● ASSIGNMENT
Wherever the string "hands" occurs in a line of these records, report that line.

=== SUPPLIED MATERIAL ===

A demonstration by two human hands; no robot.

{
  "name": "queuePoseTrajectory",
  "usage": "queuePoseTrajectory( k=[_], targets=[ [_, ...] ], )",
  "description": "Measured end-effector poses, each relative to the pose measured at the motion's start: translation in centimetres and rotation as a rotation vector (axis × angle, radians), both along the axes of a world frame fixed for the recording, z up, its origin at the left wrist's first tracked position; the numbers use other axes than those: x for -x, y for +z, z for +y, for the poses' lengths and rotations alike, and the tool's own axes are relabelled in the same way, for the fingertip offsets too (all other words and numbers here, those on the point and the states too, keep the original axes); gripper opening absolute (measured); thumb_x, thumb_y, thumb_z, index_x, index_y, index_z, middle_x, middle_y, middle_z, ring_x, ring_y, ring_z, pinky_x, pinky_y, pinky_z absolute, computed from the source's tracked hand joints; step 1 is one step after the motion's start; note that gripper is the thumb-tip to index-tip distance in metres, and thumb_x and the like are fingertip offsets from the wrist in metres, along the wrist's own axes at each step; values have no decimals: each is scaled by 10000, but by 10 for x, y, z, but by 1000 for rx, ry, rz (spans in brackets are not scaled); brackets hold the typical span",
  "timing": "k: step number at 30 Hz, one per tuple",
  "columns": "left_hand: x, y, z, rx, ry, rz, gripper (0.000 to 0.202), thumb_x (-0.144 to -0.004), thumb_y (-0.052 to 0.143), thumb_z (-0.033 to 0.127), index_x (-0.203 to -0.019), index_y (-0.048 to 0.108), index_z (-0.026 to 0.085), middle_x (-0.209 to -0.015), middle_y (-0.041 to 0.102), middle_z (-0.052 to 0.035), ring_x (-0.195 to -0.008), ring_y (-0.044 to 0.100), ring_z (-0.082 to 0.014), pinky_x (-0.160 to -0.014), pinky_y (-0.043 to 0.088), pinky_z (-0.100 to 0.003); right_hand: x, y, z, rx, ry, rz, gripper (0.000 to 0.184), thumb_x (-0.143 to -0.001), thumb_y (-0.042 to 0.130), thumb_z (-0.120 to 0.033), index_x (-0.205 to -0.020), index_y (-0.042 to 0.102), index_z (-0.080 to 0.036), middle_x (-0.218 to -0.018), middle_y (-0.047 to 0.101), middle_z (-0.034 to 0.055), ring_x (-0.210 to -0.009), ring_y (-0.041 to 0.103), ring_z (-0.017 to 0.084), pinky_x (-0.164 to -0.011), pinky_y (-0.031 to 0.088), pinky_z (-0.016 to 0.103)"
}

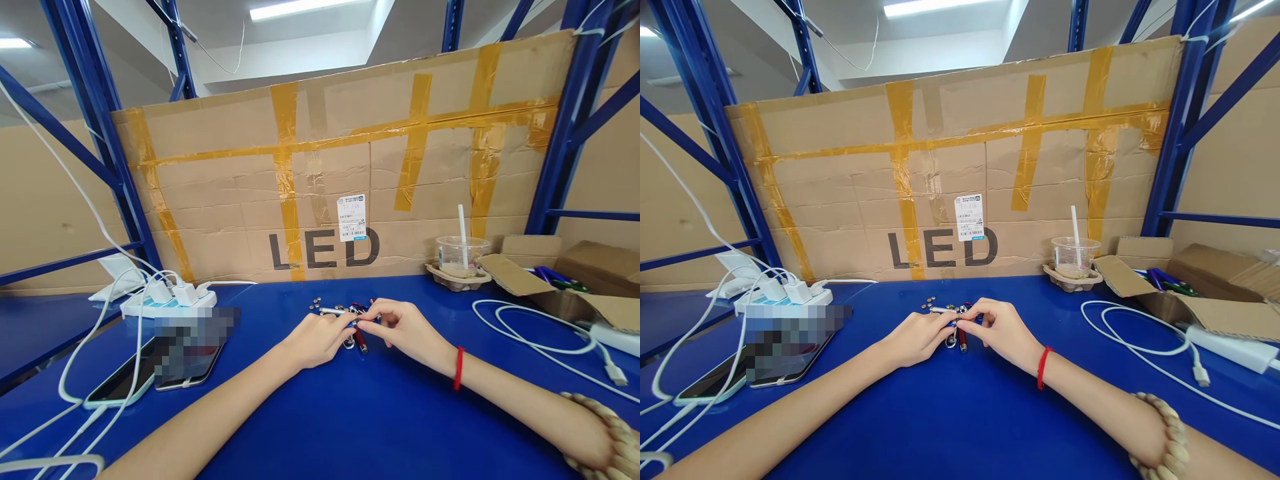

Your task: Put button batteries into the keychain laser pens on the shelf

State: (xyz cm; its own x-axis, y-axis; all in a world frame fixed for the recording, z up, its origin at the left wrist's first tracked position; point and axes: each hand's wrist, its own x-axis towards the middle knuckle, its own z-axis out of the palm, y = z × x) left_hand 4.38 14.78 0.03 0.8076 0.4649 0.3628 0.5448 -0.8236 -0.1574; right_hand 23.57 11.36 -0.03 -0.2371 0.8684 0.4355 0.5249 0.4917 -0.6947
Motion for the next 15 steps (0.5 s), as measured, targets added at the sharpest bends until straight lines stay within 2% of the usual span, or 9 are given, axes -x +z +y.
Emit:
queuePoseTrajectory(
  k=[11,15],
  targets=[
    [0,-1,0,25,-11,-11,326,-910,239,326,-1167,395,199,-947,619,-31,-831,598,-187,-629,459,-274,0,4,-1,-59,22,-20,258,-739,564,-397,-720,621,-146,-744,544,15,-434,463,41,-437,373,197],
    [1,-1,0,57,-49,-72,314,-909,269,318,-1180,397,224,-1047,591,-6,-904,581,-168,-675,456,-247,-1,7,-4,-134,40,-48,230,-737,578,-373,-694,632,-154,-726,545,17,-475,451,49,-464,374,196]
  ],
)
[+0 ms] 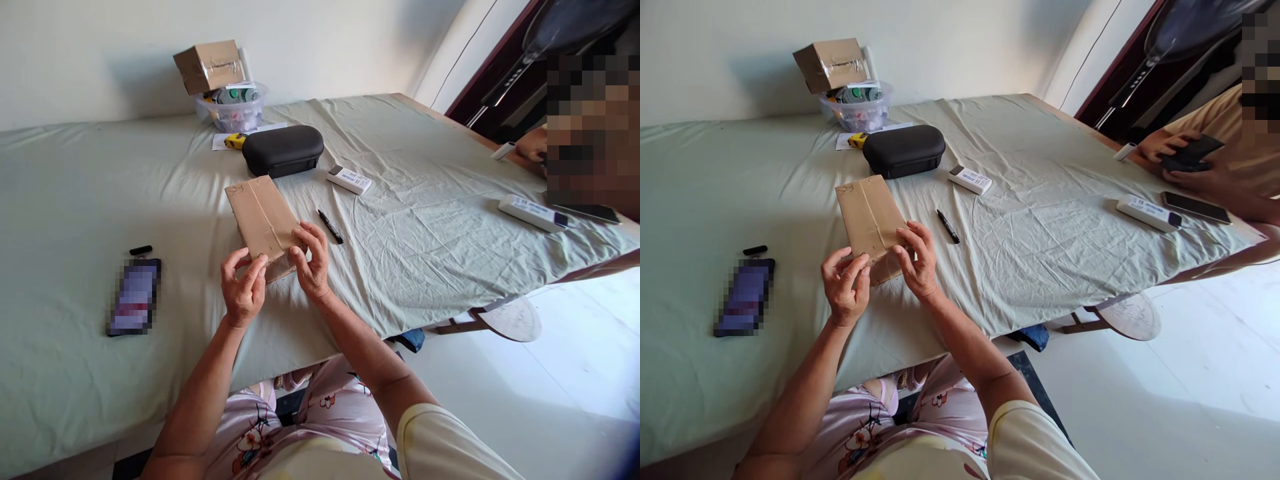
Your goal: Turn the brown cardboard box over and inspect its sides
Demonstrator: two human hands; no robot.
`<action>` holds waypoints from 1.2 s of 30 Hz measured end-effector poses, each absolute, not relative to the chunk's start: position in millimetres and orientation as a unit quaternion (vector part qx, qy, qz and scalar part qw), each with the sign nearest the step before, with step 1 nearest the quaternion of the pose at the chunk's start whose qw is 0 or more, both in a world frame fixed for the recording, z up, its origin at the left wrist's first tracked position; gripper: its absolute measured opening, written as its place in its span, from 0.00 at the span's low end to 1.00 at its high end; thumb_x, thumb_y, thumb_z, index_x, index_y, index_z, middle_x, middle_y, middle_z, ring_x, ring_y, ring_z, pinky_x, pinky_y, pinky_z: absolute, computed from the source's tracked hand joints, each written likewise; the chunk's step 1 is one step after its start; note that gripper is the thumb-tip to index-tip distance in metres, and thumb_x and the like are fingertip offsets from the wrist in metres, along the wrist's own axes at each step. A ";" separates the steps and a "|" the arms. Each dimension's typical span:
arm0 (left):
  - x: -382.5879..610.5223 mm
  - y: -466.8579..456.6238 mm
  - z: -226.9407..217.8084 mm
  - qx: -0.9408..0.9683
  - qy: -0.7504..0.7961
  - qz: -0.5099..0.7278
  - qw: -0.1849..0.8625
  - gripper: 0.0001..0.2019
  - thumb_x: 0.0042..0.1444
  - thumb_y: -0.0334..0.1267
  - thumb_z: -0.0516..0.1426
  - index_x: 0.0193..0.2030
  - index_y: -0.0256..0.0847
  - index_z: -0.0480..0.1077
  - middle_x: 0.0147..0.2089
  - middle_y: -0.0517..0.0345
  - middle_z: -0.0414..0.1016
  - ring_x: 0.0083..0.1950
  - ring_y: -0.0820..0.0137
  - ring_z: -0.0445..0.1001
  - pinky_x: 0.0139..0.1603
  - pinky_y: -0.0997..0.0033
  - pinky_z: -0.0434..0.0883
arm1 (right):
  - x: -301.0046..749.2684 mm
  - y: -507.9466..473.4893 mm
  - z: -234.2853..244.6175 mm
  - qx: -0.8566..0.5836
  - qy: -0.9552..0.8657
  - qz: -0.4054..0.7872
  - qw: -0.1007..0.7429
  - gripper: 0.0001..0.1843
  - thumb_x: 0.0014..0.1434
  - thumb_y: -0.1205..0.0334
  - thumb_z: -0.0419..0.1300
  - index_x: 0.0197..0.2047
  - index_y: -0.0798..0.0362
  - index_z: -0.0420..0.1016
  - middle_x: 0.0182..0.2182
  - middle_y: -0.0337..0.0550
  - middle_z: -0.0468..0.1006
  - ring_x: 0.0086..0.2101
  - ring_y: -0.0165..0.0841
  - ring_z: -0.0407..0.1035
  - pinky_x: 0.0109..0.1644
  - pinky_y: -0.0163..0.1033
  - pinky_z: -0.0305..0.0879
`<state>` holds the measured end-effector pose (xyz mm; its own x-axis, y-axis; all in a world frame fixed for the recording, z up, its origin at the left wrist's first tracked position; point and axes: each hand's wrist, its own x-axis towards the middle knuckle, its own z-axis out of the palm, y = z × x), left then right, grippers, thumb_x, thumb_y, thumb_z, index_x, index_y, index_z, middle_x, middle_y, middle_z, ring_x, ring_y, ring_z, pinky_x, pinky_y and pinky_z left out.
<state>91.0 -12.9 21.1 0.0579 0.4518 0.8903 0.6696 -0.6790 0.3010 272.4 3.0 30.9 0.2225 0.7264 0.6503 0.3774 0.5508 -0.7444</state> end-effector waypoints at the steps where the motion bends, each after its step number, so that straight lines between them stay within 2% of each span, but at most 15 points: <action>1: 90.8 -12.6 20.5 -0.716 -0.403 -0.562 0.090 0.11 0.70 0.37 0.58 0.53 0.41 0.80 0.58 0.44 0.71 0.54 0.65 0.78 0.50 0.67 0.82 | 273.0 4.0 30.2 -0.455 -0.605 0.144 0.637 0.25 0.72 0.38 0.56 0.61 0.44 0.78 0.61 0.52 0.75 0.63 0.46 0.71 0.67 0.59 0.73; 4: 89.7 -12.0 21.8 -0.697 -0.436 -0.565 0.074 0.12 0.72 0.40 0.55 0.51 0.40 0.80 0.57 0.43 0.72 0.53 0.66 0.78 0.51 0.65 0.81 | 273.9 7.2 27.5 -0.451 -0.603 0.185 0.631 0.29 0.73 0.37 0.54 0.65 0.46 0.75 0.60 0.54 0.78 0.58 0.44 0.75 0.57 0.51 0.79; 6: 88.0 -11.4 25.2 -0.679 -0.444 -0.580 0.078 0.12 0.72 0.40 0.55 0.50 0.40 0.78 0.57 0.43 0.73 0.54 0.65 0.78 0.55 0.61 0.78 | 273.7 9.2 25.6 -0.451 -0.606 0.215 0.619 0.30 0.72 0.36 0.54 0.65 0.46 0.75 0.60 0.53 0.79 0.55 0.42 0.76 0.52 0.47 0.80; 11: 79.6 -6.9 30.3 -0.643 -0.446 -0.620 0.053 0.11 0.72 0.39 0.53 0.52 0.40 0.76 0.57 0.43 0.74 0.59 0.62 0.76 0.64 0.56 0.73 | 273.1 13.8 19.8 -0.426 -0.634 0.258 0.592 0.32 0.69 0.35 0.60 0.68 0.43 0.73 0.54 0.49 0.81 0.46 0.36 0.77 0.47 0.43 0.79; 15: 69.4 -0.1 26.0 -0.608 -0.479 -0.632 0.011 0.13 0.73 0.42 0.52 0.53 0.39 0.74 0.58 0.42 0.73 0.61 0.60 0.74 0.64 0.57 0.73 | 272.5 15.2 15.6 -0.390 -0.667 0.279 0.569 0.35 0.68 0.38 0.64 0.73 0.41 0.68 0.54 0.48 0.79 0.42 0.33 0.77 0.43 0.40 0.79; 18: 62.6 3.7 23.5 -0.574 -0.484 -0.660 -0.015 0.15 0.73 0.44 0.52 0.56 0.39 0.73 0.56 0.44 0.72 0.59 0.62 0.75 0.61 0.60 0.74 | 269.9 12.9 14.3 -0.365 -0.699 0.301 0.536 0.33 0.68 0.40 0.64 0.72 0.41 0.69 0.56 0.48 0.77 0.42 0.31 0.79 0.42 0.37 0.80; 20: 59.9 4.0 23.5 -0.575 -0.490 -0.655 -0.027 0.21 0.73 0.50 0.53 0.63 0.39 0.70 0.60 0.42 0.70 0.62 0.59 0.73 0.65 0.57 0.73 | 267.0 10.3 13.8 -0.338 -0.723 0.312 0.514 0.30 0.70 0.43 0.63 0.71 0.42 0.70 0.57 0.50 0.76 0.43 0.31 0.80 0.42 0.36 0.81; 23: 60.5 2.1 24.5 -0.618 -0.520 -0.590 -0.013 0.42 0.65 0.65 0.58 0.75 0.38 0.58 0.71 0.33 0.62 0.74 0.47 0.63 0.76 0.43 0.61 | 262.6 6.9 12.7 -0.306 -0.753 0.319 0.486 0.29 0.72 0.46 0.61 0.72 0.43 0.69 0.59 0.51 0.75 0.46 0.31 0.80 0.43 0.36 0.82; 26: 66.5 0.3 24.1 -0.634 -0.559 -0.534 0.005 0.60 0.54 0.72 0.63 0.80 0.33 0.48 0.77 0.22 0.50 0.81 0.36 0.51 0.79 0.34 0.54 | 259.9 5.9 11.1 -0.304 -0.767 0.311 0.472 0.28 0.73 0.48 0.60 0.73 0.43 0.68 0.59 0.51 0.75 0.46 0.31 0.79 0.43 0.36 0.82; 28: 71.5 0.0 22.7 -0.625 -0.579 -0.523 0.010 0.63 0.51 0.71 0.66 0.80 0.30 0.47 0.78 0.17 0.46 0.82 0.33 0.47 0.79 0.31 0.52 | 258.8 6.2 10.1 -0.304 -0.773 0.305 0.467 0.28 0.73 0.50 0.60 0.73 0.43 0.68 0.59 0.51 0.76 0.46 0.32 0.79 0.42 0.36 0.82; 30: 75.1 0.1 20.9 -0.615 -0.588 -0.525 0.013 0.60 0.53 0.67 0.67 0.80 0.30 0.47 0.79 0.17 0.45 0.83 0.33 0.46 0.80 0.31 0.52 | 257.8 6.8 9.2 -0.301 -0.777 0.305 0.462 0.28 0.73 0.51 0.59 0.73 0.43 0.67 0.59 0.51 0.76 0.46 0.32 0.79 0.42 0.36 0.82; 34: 75.9 0.4 18.5 -0.617 -0.575 -0.536 0.022 0.55 0.56 0.60 0.67 0.79 0.33 0.48 0.79 0.20 0.47 0.83 0.36 0.47 0.80 0.33 0.52 | 256.6 7.6 7.6 -0.307 -0.763 0.297 0.486 0.25 0.74 0.49 0.57 0.70 0.44 0.70 0.56 0.50 0.78 0.43 0.31 0.79 0.41 0.36 0.80; 36: 75.4 -0.3 17.9 -0.633 -0.558 -0.536 0.033 0.54 0.56 0.60 0.67 0.79 0.32 0.50 0.78 0.19 0.49 0.82 0.35 0.50 0.79 0.33 0.54 | 257.7 7.7 7.0 -0.324 -0.735 0.292 0.519 0.30 0.73 0.46 0.60 0.73 0.44 0.67 0.53 0.48 0.79 0.41 0.30 0.77 0.41 0.36 0.79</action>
<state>75.4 -0.3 17.9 -0.1970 0.6702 0.7156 0.7416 -0.3756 0.5559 257.7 7.7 7.0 -0.2501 0.7800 0.5736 0.1736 0.6189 -0.7660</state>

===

● YOUR RESPONSE
A demonstration by two human hands; no robot.
Demonstrator: two human hands; no robot.

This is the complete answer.